I first met Doug Shipman, chief executive officer of the soon-to-open National Center for Civil and Human Rights in 2007, while researching an article for the Los Angeles Times. He was filled with passion for this project—and now, as the project’s long and sometimes rocky journey comes close to its milestone, he still is.
Shipman was invited by James McKissic and Chattanooga’s Office of Multicultural Affairs to speak at a recent luncheon at the Bessie Smith Cultural Center. Some attendees were likely already familiar with the basic facts about this major regional institution: The National Center for Civil and Human Rights is a 42,000-square-foot facility in the heart of downtown Atlanta, located at Pemberton Place, adjacent to Centennial Olympic Park, The New World of Coca-Cola and the Georgia Aquarium. Its mission is to be a “world-class cultural institution dedicated to exploring stories of civil and human rights.”
Land for the Center was donated by Coca Cola, and as Shipman told the crowd, that caused community controversy. Many felt it should be located on Auburn Avenue, site of the MLK Center, helping to revitalize the neighborhood and acknowledging the significance of the area’s connection to the civil rights movement.
But Center officials continued to meet with city residents, listened to their concerns, and in the end, most were reconciled to the idea that the site selected would allow more visitors from around the world more access. A streetcar will run from the Center to Auburn Avenue, and, eventually, to the Carter Center, linking three major Atlanta institutions involved in civil and human rights work.

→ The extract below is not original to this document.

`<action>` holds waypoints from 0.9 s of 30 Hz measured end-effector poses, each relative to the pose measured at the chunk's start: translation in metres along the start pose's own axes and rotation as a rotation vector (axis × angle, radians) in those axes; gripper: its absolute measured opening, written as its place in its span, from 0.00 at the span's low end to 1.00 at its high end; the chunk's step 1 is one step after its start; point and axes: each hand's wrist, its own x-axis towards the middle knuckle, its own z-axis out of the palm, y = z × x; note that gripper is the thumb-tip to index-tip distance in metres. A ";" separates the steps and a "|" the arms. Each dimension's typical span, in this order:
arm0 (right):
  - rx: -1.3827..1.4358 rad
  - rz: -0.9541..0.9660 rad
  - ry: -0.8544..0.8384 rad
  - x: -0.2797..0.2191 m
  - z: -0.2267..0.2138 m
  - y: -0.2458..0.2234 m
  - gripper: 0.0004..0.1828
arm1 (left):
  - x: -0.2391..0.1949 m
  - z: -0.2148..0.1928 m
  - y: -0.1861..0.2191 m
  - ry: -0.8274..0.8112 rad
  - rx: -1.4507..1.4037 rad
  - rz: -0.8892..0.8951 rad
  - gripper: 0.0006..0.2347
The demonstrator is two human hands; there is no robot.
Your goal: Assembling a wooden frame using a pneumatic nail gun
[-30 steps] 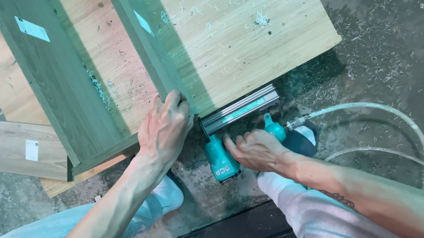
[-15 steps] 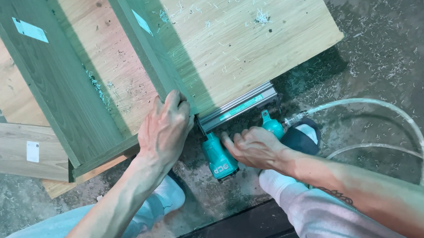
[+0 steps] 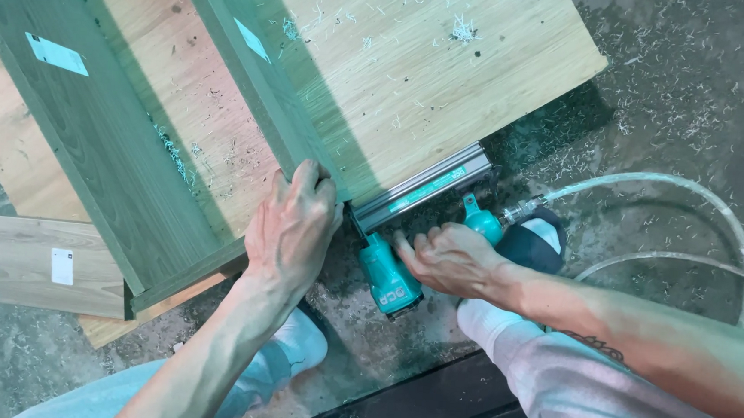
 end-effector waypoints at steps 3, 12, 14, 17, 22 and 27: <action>0.005 0.017 0.002 -0.001 -0.001 -0.001 0.10 | 0.000 0.000 0.000 -0.006 0.012 0.013 0.06; -0.025 0.039 -0.024 -0.001 0.003 -0.003 0.15 | 0.000 -0.002 0.000 0.001 -0.013 0.013 0.05; -0.019 0.042 -0.028 -0.002 0.006 -0.005 0.15 | 0.000 -0.004 0.002 0.003 -0.012 0.015 0.06; -0.017 0.037 -0.026 -0.003 0.011 -0.007 0.18 | 0.001 -0.007 0.003 0.000 0.005 0.011 0.06; 0.003 0.035 -0.008 -0.002 0.013 -0.009 0.17 | 0.001 -0.006 0.002 0.020 -0.010 0.025 0.06; -0.021 0.035 -0.014 -0.003 0.007 -0.009 0.13 | 0.000 0.004 0.001 0.026 0.015 0.009 0.05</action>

Shipman noted that within the past couple of years, several 50-year anniversaries of important American civil rights events have occurred. The generation who participated in and remembers this time is aging, and in many cases, already gone. “Only 25 percent of Americans are old enough to remember the ‘I Have a Dream’ speech,” he said. Part of the Center’s work will be to ensure that these events are not forgotten—but as Shipman emphasized, the Center will not be a museum, but rather a living, changing place. The human rights aspect of the institution’s mission will be just as important as the civil rights aspect, including making sure that the Universal Declaration of Human Rights and its 30 articles continue to be put forward as a world standard.
The first article in the Declaration reads: “All human beings are born free and equal in dignity and rights. They are endowed with reason and conscience and should act towards one another in a spirit of brotherhood.”
When have we needed to remember that more urgently, even here in our own country? When the Center opens on June 23, it will be a regional treasure, and we in Chattanooga are very fortunate to live only a short drive away. Family field trip, anyone?